Irrer Zufall oder Fake?Taucher findet kommende Pixel Watch 5 auf dem Meeresgrund

Wenn es eine wahre Geschichte ist, stellt es gefundene Prototypen in der Gastronomie völlig in den Schatten: Ein Taucher findet auf dem Meeresgrund vor der Karibikinsel St. Martin eine Pixel Watch. Laut Rückseite handelt es sich um die fünfte Generation - die Google noch gar nicht vorgestellt hat.
Lange, bevor Geräte auf den Markt kommen, nutzen sie Mitarbeiter des Herstellers, um sie zu testen - oft mit getarnten Gehäusen, aber nicht selten auch im finalen Design. Und gelegentlich verlieren diese Personen ihnen anvertraute Prototypen. Das wirkt nicht immer zufällig, was zu nicht unbedingt weit hergeholten Mutmaßungen über mehr oder weniger geniale PR-Tricks der Unternehmen führt. Der wahrscheinlich berühmteste Fall dieser Art war ein iPhone 4G, das ein Apple-Mitarbeiter in einem kalifornischen Biergarten liegen ließ.
Google hatte einen ähnlichen Moment, als 2022 in einem Chicagoer Restaurant ein Prototyp der ersten Pixel Watch gefunden wurde.

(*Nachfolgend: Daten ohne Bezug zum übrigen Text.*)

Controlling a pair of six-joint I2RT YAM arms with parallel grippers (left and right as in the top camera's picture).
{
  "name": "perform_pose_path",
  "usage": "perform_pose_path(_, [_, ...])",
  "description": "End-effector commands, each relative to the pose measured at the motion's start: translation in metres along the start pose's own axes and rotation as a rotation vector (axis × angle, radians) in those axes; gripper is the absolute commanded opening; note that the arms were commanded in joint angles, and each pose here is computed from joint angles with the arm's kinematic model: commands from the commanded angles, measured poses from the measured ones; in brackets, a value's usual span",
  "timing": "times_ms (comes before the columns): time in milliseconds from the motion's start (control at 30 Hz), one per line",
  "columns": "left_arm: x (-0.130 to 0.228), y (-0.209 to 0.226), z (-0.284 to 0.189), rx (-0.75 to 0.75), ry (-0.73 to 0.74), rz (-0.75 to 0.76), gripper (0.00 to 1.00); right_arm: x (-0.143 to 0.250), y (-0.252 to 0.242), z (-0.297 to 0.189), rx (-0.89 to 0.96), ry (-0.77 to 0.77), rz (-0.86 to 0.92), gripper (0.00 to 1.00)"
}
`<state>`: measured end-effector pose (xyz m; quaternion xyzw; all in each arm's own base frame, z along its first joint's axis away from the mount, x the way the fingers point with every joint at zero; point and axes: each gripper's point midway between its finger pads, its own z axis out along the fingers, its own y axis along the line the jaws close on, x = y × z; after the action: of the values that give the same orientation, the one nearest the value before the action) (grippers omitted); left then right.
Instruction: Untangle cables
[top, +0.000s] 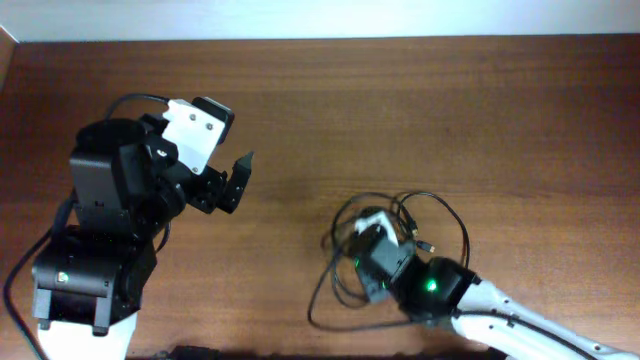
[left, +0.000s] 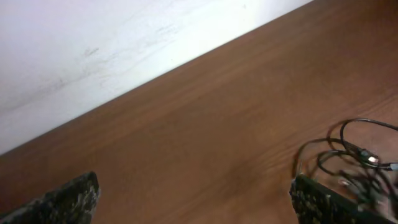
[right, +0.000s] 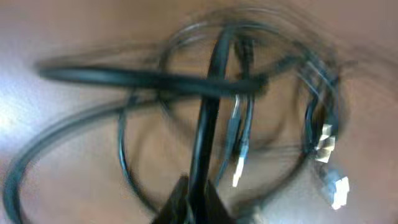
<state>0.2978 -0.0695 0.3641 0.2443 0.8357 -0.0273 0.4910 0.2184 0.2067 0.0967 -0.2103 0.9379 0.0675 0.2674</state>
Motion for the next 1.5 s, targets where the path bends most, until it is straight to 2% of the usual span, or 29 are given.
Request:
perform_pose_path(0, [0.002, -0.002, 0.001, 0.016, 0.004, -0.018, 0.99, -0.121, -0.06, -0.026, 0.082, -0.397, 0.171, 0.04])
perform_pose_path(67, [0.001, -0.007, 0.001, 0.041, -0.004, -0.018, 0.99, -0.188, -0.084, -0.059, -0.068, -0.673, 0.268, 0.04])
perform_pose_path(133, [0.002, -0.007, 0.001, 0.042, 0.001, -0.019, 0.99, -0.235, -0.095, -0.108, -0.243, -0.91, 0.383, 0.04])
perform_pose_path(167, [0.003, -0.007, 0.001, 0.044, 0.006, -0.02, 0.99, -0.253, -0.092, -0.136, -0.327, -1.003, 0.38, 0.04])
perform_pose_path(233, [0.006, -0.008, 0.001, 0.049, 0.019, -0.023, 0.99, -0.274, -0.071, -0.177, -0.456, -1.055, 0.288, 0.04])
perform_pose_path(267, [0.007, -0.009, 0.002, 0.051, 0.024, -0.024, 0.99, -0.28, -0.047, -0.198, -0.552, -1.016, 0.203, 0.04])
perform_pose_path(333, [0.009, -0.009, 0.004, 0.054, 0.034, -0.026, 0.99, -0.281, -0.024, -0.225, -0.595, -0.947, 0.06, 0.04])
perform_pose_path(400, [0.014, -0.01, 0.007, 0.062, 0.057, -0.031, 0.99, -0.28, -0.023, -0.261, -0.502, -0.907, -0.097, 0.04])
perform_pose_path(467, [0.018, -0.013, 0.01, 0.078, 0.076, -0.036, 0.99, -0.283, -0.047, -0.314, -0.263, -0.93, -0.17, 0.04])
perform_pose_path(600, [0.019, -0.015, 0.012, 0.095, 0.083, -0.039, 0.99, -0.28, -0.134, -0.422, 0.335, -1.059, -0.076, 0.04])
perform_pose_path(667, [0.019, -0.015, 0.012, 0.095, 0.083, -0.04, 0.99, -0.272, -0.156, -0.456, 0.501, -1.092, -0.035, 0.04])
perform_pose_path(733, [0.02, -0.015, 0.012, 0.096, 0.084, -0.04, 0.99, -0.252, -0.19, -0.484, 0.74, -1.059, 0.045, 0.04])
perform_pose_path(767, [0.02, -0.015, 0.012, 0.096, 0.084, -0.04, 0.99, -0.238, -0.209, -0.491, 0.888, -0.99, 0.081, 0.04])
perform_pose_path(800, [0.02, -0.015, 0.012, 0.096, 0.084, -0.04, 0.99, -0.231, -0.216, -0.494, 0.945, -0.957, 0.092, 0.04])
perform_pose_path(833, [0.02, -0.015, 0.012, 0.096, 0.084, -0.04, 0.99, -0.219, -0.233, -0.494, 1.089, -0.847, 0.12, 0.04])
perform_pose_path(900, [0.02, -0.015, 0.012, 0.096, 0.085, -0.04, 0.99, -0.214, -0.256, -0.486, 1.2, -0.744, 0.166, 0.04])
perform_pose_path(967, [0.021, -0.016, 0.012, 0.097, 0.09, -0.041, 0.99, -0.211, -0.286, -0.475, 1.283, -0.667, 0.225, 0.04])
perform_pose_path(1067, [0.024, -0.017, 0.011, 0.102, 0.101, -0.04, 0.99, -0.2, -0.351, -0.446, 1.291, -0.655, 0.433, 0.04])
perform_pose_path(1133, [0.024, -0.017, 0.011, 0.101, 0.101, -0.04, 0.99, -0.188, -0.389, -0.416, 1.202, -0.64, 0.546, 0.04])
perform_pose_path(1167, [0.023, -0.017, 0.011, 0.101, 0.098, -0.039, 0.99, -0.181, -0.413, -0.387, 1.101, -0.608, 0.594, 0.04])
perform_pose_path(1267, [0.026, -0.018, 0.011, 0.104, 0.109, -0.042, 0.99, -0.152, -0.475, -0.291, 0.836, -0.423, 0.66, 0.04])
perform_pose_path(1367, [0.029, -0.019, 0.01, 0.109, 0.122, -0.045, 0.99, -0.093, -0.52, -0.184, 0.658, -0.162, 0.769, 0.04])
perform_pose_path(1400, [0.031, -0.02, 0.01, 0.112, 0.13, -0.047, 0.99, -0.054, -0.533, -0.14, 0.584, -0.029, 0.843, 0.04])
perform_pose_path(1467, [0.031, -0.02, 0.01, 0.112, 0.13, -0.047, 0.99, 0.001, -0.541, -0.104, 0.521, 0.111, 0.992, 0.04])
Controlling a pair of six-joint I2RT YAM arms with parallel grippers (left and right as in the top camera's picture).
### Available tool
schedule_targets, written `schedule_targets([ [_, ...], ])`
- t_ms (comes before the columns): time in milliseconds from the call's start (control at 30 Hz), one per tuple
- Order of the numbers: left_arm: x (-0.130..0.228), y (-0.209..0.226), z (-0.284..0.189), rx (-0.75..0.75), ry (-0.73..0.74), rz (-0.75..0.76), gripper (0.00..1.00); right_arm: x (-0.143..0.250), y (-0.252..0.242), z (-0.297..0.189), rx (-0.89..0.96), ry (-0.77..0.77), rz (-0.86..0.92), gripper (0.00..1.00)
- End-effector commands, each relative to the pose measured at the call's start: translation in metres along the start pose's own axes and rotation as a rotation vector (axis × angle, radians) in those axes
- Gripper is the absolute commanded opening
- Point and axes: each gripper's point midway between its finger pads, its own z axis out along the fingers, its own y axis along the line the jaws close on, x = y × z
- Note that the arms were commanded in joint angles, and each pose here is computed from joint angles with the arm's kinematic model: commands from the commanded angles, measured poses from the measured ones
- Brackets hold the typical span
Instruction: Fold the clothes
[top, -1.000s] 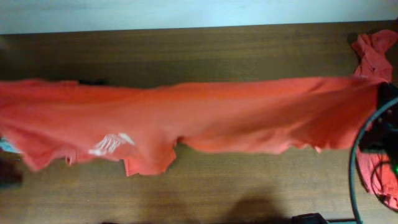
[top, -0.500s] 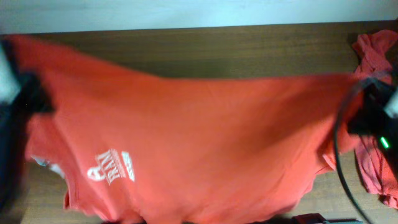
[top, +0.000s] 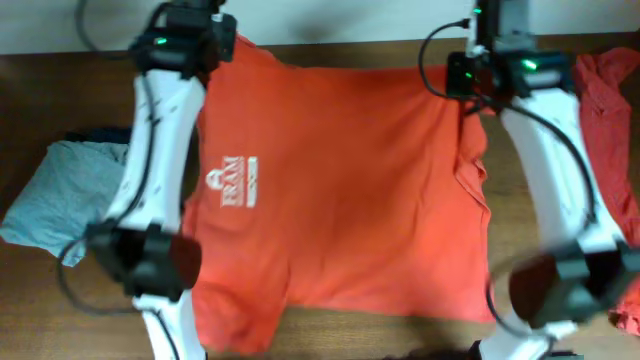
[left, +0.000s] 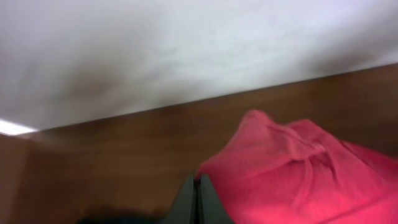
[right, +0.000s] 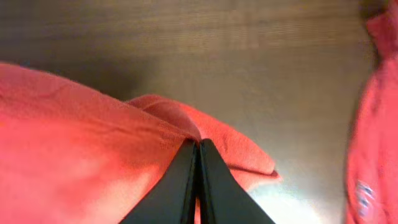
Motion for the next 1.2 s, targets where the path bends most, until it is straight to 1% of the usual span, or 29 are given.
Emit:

Und jetzt ist angeblich wieder eine noch nicht veröffentlichte Smartwatch des Herstellers aufgetaucht, dieses Mal an einem noch weit ungewöhnlicheren Ort als einem Biergarten oder Restaurant: auf dem Meeresgrund vor der Karibikinsel St. Martin.
"Borderlands"-Produzent veröffentlicht Fotos
Es kommt noch besser, denn nicht irgendjemand hat gestern Fotos des Fundstücks auf X veröffentlicht, sondern der Mitbegründer des Videospiel-Entwicklers Gearbox Software, bekannt unter anderem durch die von ihm produzierten "Borderland"-Spiele. Randy Pitchford hat die Uhr nicht selbst herausgefischt. Ein Freund habe sie ihm gegeben, der vor ein paar Tagen vor St. Martin tauchen war, schreibt er. Er möge sich das Gerät bitte mal ansehen.
Randys Kumpel habe ihn darauf hingewiesen, dass es sich laut Rückseite der Uhr um die "Pixel 5" handele, die noch gar nicht veröffentlicht worden sei. Auf Pitchfords Bildern ist er zwar selbst besser zu erkennen, aber wenn man hineinzoomt, sieht man auch deutlich den Schriftzug "Pixel Watch 5".
Weitere Hinweise auf einen Prototyp gibt es nicht, das Gerät sieht ansonsten exakt aus wie eine aktuelle Pixel Watch 4. Die Software könnte Hinweise liefern, doch der Akku sei leer, schreibt Pitchford. Die Restenergie reiche aber noch aus, um die korrekte Uhrzeit anzuzeigen.
"Er bat mich, einen Blick darauf zu werfen, weil er glaubt, dass ich Kontakte in die Tech-Branche habe", so Pitchford. "Kann mir jemand weiterhelfen? Weiß jemand, wie man den Besitzer dieser noch unveröffentlichten Uhr finden kann, damit wir sie zurückgeben können?"
Rückgabe vereinbart
Warum er sich nicht einfach ein Ladegerät besorgt hat, um die Smartwatch aufzuladen, schreibt Pitchford nicht. Vielleicht weil ihn niemand darauf hingewiesen hat, dass die Uhr weitgehend baugleich zum Vorgänger ist und deshalb wohl kéine neue Dockingstation benötigt. Interessant wäre auch zu erfahren, warum er sich nicht sofort an Google gewandt hat, wo schließlich zweifellos die Eigentümerschaft eines Prototyps zu verorten wäre.
Einige Stunden nach seinem ersten Post berichtete Pitchford, "dank der Magie des Internets" habe er jetzt Kontakt zum Besitzer und die Rückgabe arrangiert. Damit dürfte die Sache erledigt sein. Es sei denn, der "Google-Taucher" darf irgendwann die Geschichte erzählen, wie sich das Armband unter Wasser lösen konnte, wenn er es korrekt angelegt hatte.